YOUR GOAL -
Look through the listing and locate every line containing the word "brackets"; copy those lines.

STORED DATA -
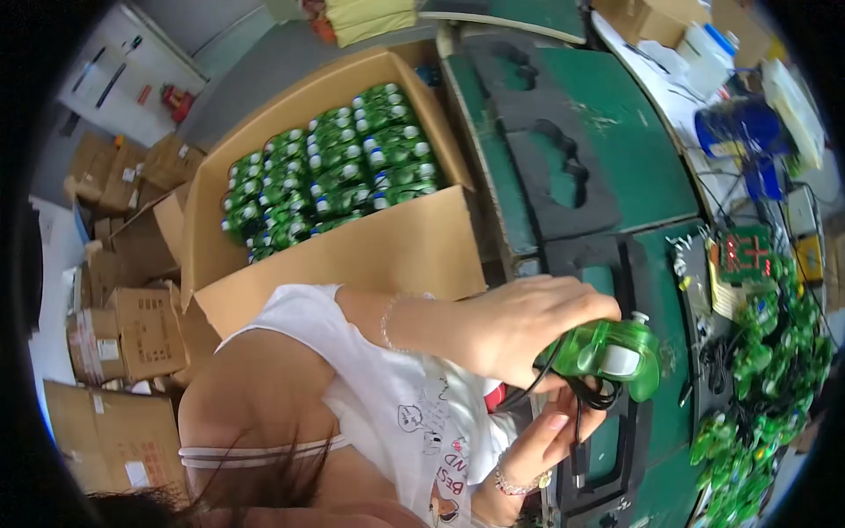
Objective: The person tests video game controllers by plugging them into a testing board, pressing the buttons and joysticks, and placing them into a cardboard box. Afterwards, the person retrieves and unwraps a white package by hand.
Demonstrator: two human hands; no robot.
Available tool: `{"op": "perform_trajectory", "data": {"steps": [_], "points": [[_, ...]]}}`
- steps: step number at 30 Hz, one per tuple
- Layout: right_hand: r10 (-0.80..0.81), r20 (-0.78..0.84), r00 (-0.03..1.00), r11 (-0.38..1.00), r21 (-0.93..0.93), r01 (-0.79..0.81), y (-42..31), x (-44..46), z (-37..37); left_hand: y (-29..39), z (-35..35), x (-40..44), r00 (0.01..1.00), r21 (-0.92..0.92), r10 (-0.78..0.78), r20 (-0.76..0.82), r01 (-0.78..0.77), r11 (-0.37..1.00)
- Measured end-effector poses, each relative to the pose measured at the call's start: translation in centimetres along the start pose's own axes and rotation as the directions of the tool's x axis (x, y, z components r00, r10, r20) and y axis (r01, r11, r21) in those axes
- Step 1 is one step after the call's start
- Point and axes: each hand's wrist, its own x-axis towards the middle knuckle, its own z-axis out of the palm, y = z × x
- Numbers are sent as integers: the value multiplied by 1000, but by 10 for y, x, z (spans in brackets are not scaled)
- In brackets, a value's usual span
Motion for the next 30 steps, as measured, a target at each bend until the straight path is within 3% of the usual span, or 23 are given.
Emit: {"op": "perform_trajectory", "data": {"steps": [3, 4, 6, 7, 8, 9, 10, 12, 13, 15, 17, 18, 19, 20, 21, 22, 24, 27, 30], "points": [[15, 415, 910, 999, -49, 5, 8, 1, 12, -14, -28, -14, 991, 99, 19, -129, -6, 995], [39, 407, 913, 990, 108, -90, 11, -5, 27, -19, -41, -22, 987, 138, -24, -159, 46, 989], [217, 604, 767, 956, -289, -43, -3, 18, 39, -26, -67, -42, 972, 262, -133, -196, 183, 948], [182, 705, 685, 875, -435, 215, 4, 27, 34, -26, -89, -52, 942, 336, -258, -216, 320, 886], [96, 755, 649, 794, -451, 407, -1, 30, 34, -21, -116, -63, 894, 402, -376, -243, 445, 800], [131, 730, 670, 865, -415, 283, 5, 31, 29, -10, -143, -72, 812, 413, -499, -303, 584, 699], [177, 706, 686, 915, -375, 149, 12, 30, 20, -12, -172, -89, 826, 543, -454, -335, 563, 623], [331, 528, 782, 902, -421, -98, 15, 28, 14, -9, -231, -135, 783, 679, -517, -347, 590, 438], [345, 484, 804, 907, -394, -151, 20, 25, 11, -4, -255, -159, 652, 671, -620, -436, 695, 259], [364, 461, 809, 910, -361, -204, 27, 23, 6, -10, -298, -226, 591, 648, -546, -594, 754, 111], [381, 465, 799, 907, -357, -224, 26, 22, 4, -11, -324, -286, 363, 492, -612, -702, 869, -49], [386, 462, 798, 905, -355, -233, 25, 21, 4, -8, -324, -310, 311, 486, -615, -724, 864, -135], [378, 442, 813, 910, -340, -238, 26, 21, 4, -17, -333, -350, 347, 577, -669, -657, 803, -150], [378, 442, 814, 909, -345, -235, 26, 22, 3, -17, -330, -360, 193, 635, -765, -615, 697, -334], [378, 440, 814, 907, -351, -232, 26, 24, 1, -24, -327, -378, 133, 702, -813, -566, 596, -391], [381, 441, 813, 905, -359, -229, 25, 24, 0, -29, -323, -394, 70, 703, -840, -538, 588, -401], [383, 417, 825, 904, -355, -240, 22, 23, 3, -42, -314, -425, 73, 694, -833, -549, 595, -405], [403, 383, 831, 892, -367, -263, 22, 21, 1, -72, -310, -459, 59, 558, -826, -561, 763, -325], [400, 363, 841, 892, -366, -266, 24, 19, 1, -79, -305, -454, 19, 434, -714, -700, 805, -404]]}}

FINISHED EXERCISE -
- Numbers are sent as integers: the value multiplied by 1000, but by 10 for y, x, z (spans in brackets are not scaled)
- In brackets, a value's usual span

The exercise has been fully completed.